* _What the task requires_:
Please output, without any change, the lines of the material below from the very first through the one with "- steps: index".

[[ Supplied data, beginning ]]

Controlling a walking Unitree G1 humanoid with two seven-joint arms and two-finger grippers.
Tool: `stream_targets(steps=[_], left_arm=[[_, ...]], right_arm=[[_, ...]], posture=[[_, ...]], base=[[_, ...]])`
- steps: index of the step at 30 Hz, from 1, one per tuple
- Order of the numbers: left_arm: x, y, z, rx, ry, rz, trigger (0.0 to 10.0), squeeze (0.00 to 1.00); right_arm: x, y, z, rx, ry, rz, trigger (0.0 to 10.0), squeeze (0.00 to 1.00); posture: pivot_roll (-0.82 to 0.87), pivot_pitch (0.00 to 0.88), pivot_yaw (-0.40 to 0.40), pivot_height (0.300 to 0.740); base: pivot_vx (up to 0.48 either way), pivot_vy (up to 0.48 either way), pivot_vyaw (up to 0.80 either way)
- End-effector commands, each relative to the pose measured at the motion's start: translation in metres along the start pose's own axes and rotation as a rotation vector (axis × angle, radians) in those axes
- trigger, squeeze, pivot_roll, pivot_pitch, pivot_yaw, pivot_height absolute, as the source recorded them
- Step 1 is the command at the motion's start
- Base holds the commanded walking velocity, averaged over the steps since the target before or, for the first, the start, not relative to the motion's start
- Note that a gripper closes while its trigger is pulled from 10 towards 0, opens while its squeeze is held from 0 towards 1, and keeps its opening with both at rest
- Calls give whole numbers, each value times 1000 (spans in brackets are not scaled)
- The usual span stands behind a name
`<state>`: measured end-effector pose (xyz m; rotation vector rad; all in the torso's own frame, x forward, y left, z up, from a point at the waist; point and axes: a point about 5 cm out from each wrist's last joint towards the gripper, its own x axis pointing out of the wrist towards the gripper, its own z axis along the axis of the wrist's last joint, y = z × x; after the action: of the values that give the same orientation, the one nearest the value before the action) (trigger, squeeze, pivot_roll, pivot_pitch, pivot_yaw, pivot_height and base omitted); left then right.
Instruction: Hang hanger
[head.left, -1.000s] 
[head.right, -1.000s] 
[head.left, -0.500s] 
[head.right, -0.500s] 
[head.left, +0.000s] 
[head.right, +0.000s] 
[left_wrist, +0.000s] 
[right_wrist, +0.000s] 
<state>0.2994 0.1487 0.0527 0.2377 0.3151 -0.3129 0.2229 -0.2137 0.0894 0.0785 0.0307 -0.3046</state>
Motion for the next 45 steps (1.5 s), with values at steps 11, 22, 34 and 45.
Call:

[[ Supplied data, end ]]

* _Exercise solution_:
Controlling a walking Unitree G1 humanoid with two seven-joint arms and two-finger grippers.
Tool: `stream_targets(steps=[_], left_arm=[[_, ...]], right_arm=[[_, ...]], posture=[[_, ...]], base=[[_, ...]])`
- steps: index of the step at 30 Hz, from 1, one per tuple

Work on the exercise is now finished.